Озябла небось? Давай проходи в кухню, погрейся у печки, сейчас я тебя переодену.

      Татьяна извлекла из старенького комода байковую пижаму, поискала шерстяные носки и войлочные тапки. Помогла Марте переодеться и посадила ее в просторной уютной кухне за стол, налила в тарелку горячих щей, щедро полила их сметаной и отрезала пахнущий тмином  кусок свежего деревенского хлеба. Марта с жадностью накинулась на еду, потом, раскрасневшись от тепла, пила горячий чай с липовым медом. Когда Марта подняла голову, ее лицо светилось улыбкой. Из сухонький старушки она превратилась в беззащитную простоволосую девушку. Глаза ее слипались от усталости. Татьяна сразу поняла, что юродивая странница  хочет спать, положила она ее на полати кряжистой русской печи.

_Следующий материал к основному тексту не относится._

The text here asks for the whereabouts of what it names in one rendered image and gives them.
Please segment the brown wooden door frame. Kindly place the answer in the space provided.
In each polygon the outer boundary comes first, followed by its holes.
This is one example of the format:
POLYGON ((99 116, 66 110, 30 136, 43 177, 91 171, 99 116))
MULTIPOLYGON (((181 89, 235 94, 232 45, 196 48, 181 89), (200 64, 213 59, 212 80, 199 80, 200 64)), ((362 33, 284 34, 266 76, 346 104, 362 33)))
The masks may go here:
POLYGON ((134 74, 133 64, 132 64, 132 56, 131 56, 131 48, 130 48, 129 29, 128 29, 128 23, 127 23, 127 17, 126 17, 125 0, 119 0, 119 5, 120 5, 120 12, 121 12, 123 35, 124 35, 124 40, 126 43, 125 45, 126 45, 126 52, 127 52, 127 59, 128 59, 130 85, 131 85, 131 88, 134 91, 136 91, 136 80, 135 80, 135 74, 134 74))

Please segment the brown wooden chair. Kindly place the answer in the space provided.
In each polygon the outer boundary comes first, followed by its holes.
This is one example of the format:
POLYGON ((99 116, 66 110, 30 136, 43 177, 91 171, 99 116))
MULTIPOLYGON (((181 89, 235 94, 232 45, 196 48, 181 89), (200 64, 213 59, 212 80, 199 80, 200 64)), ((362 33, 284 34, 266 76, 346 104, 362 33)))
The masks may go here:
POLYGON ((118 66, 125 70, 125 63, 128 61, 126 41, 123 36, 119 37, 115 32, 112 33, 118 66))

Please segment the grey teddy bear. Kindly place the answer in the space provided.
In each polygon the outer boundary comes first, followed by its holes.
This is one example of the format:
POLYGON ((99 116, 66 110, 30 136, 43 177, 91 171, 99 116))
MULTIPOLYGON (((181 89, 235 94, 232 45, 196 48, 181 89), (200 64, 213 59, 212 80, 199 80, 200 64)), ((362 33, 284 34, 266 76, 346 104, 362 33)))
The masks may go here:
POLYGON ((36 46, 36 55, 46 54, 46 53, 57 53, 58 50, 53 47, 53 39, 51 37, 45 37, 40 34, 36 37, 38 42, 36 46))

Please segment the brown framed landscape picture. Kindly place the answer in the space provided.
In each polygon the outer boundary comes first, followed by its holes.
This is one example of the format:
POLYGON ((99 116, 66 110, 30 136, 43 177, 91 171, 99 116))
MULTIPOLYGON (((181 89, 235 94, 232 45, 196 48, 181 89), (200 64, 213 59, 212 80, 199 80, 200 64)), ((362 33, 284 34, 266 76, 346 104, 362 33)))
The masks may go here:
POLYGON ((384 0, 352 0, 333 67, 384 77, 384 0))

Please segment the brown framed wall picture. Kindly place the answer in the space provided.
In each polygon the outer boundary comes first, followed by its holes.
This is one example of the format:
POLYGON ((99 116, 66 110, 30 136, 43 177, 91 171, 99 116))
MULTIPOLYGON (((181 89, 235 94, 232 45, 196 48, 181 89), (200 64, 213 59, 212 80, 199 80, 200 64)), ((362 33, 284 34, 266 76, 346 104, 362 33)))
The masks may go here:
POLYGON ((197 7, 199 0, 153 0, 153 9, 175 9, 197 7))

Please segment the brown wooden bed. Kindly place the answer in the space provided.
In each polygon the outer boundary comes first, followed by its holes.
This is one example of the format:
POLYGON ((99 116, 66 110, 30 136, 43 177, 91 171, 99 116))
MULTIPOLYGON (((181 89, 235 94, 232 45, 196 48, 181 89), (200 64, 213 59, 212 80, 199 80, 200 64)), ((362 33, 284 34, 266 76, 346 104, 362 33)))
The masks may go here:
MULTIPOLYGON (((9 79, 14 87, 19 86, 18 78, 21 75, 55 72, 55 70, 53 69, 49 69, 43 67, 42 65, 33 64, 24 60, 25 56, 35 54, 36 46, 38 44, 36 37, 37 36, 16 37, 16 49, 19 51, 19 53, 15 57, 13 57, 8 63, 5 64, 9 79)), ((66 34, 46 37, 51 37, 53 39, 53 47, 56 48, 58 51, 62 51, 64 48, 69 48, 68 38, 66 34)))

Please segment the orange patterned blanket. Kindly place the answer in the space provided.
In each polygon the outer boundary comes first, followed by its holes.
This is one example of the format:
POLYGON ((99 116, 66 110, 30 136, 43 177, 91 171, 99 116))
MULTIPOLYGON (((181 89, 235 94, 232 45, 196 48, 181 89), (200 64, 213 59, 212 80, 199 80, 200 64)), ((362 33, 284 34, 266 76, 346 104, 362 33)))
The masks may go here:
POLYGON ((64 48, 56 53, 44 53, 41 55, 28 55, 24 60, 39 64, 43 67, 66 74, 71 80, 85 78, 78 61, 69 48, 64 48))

      Дом Татьяны сверкал чистотой. В кухне с сепаратором наверху стоял огромный холодильник, мойка и кухонный гарнитур гармонировали с красивыми обоями и шторами. В  горнице не было ни одной пылинки. Платяной шкаф и сервант с хрусталем и обеденным сервизом, новый диван, кровать с роскошным пледом — все было, как у  людей.  Недавно в дом провели газ, поэтому пришлось сделать  ремонт. Только массивная русская печь с изразцами напоминала о прошлом. Крупная трехцветная кошка   сидела на печи,   неспешно вылизывала плюшевые лапы, словно зазывала гостей. Несколько дней гостья жила в доме Татьяны. Однажды утром хозяйка проснулась ранним утром и увидела, что незнакомка куда — то собирается, натягивая на себя высушенное пальтишко.
- Куда это ты пойдешь в такой холод?
Татьяна обняла хрупкое тельце и прижала к себе, приговаривая:
Вот глупенькая, дитя неразумное, полно тебе мыкаться по белому  свету. Марта
заплакала, долго всхлипывала, уткнувшись  в татьянину широкую грудь, обняла ее за шею и опять заснула. Татьяна положила ее на печь и занялась привычными делами. Она подоила корову, процедила молоко, пропустила его через сепаратор, густые сливки разложила в банки и на белоснежную марлю откинула творог. Потом, попив чайку со сливками и вчерашним пирогом, она занялась обедом. День шел своим чередом.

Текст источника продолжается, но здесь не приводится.